Given data:
□ □ □ □ □

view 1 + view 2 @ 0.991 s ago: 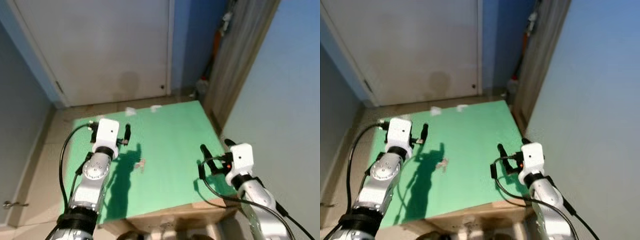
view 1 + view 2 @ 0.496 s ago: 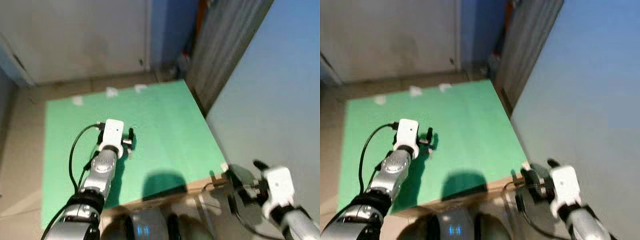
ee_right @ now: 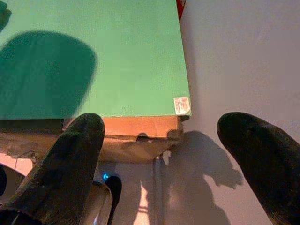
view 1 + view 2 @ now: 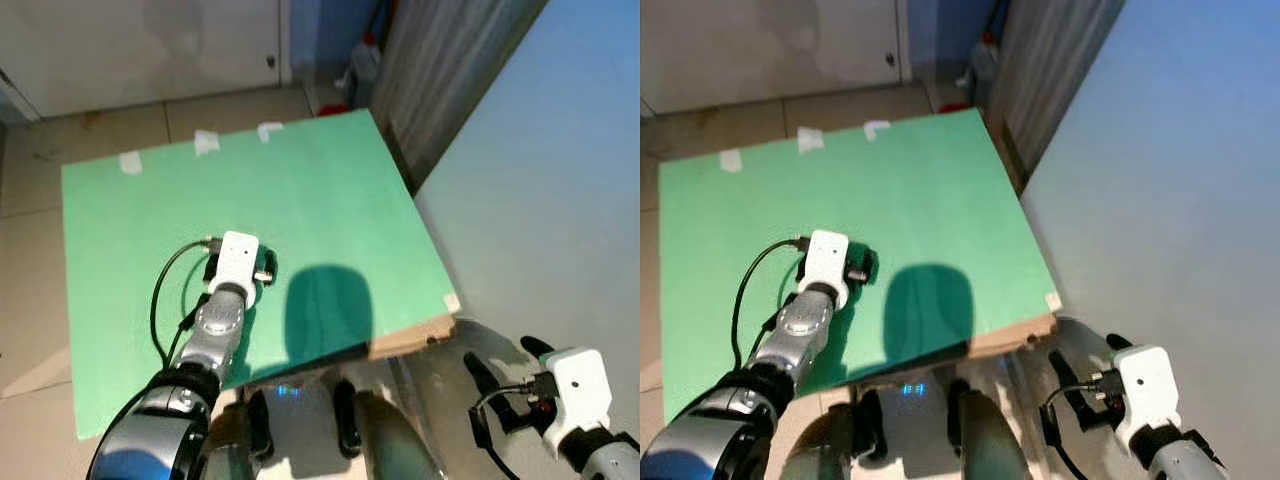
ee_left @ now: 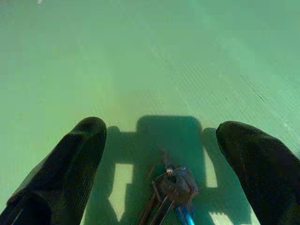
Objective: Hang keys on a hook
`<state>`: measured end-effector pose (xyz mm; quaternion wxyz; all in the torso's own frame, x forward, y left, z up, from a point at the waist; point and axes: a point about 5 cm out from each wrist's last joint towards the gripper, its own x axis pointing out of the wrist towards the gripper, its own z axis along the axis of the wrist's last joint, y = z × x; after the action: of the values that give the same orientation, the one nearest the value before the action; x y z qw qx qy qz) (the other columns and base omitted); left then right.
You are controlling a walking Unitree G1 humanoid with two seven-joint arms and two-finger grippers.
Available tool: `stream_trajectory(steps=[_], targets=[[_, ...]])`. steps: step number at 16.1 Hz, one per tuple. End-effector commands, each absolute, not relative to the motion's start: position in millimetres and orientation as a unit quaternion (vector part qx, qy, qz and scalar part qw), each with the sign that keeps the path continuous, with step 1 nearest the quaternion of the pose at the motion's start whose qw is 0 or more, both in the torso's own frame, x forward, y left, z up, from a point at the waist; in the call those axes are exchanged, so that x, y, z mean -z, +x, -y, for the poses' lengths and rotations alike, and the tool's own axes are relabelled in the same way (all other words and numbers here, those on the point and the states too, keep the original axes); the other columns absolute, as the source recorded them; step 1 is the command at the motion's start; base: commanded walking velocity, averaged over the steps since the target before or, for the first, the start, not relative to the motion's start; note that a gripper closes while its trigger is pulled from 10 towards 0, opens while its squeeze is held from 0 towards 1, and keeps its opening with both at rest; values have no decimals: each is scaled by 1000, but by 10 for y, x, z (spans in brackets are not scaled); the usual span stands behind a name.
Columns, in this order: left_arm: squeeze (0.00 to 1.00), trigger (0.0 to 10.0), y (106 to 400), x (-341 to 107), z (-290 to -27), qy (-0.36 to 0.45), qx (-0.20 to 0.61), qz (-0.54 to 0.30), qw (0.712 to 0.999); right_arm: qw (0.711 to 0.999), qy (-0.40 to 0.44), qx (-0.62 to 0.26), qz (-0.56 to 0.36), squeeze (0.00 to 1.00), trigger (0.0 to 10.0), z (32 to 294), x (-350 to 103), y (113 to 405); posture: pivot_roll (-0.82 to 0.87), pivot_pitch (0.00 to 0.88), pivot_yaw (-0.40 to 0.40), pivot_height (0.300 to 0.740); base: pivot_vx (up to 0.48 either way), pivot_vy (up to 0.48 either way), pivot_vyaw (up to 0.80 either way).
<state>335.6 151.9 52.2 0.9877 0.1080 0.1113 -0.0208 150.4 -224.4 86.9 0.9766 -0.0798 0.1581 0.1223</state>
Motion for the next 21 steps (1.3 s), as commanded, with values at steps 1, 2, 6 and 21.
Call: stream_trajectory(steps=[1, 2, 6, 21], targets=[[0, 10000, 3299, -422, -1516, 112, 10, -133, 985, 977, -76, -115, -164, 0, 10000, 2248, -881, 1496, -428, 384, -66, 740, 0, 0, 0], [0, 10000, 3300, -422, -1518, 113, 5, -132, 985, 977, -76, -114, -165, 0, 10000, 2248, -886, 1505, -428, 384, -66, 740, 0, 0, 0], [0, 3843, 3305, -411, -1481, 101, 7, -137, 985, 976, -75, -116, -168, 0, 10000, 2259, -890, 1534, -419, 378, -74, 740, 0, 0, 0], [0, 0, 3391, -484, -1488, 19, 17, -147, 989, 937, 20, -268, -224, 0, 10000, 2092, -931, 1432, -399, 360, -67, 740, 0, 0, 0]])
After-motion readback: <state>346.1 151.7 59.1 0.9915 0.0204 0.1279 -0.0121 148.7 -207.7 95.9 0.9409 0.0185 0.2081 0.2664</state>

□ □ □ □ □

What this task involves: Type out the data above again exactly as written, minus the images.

Reply to the task:
view 1 + view 2 @ 0.991 s ago: 
view 1 + view 2 @ 0.496 s ago: 
ee_right @ now: 
view 1 + view 2 @ now: 
ee_left @ now: 
Objective: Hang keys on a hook
`<state>`: measured end-effector pose (xyz mm; quaternion wxyz; all in the torso's own frame, x forward, y left, z up, from a point at the waist; point and axes: a point about 5 cm out from each wrist's last joint towards the gripper, its own x axis pointing out of the wrist towards the gripper, its own z axis along the axis of the wrist's last joint, y = z × x; after the action: of the values that give the same orientation, the one nearest the value before the action; x y z qw qx qy qz) (the other columns and base omitted); left then right.
You are controlling a walking Unitree G1 humanoid with two seven-joint arms and two-finger grippers.
Available tool: `stream_trajectory(steps=[_], targets=[[_, ...]])`. steps: step number at 16.1 Hz, one per tuple. End-effector commands, each absolute, not relative to the motion's start: position in millimetres and orientation as a unit quaternion (vector part qx, qy, qz and scalar part qw), each with the sign that keeps the path continuous, with step 1 nearest the quaternion of the pose at the motion's start whose qw is 0 or more, both in the torso's own frame, x forward, y left, z up, from a point at the waist; in the call those axes are exchanged, so that x, y, z mean -z, +x, -y, for the poses' lengths and rotations alike, and the tool's own axes are relabelled in the same way (all other words and numbers here, those on the point and the states too, keep the original axes); the other columns absolute, as the source recorded them; step 1 is the command at the motion's start; base: commanded walking velocity, averaged over the steps since the target before or, for the first, the start, not relative to the motion's start; note that a gripper closes while its trigger is pulled from 10 towards 0, opens while its squeeze is held from 0 towards 1, and keeps its opening with both at rest; values have no decimals: each is scaled by 1000, but by 10 for y, x, z (spans in brackets are not scaled); the usual span stands behind a name.
Columns, in this order: left_arm: squeeze (0.00 to 1.00), trigger (0.0 to 10.0), y (106 to 400), x (-341 to 107), z (-290 to -27), qy (-0.36 to 0.45), qx (-0.20 to 0.61), qz (-0.54 to 0.30), qw (0.712 to 0.999); right_arm: qw (0.711 to 0.999), qy (-0.40 to 0.44), qx (-0.62 to 0.26), qz (-0.56 to 0.36), squeeze (0.00 to 1.00), trigger (0.0 to 10.0), z (32 to 294), x (-350 to 103), y (113 to 405); posture: pivot_roll (-0.82 to 0.87), pivot_pitch (0.00 to 0.88), pivot_yaw (-0.40 to 0.40), pivot_height (0.300 to 0.740); base: pivot_vx (up to 0.48 either way), pivot_vy (up to 0.48 either way), pivot_vyaw (up to 0.80 either way).
<state>335.6 151.9 52.2 0.9877 0.1080 0.1113 -0.0208 150.4 -224.4 86.9 0.9766 -0.0798 0.1581 0.1223</state>
Motion for the next 21 steps (1.3 s), as commanded, with values at steps 1, 2, 6 and 21.
Call: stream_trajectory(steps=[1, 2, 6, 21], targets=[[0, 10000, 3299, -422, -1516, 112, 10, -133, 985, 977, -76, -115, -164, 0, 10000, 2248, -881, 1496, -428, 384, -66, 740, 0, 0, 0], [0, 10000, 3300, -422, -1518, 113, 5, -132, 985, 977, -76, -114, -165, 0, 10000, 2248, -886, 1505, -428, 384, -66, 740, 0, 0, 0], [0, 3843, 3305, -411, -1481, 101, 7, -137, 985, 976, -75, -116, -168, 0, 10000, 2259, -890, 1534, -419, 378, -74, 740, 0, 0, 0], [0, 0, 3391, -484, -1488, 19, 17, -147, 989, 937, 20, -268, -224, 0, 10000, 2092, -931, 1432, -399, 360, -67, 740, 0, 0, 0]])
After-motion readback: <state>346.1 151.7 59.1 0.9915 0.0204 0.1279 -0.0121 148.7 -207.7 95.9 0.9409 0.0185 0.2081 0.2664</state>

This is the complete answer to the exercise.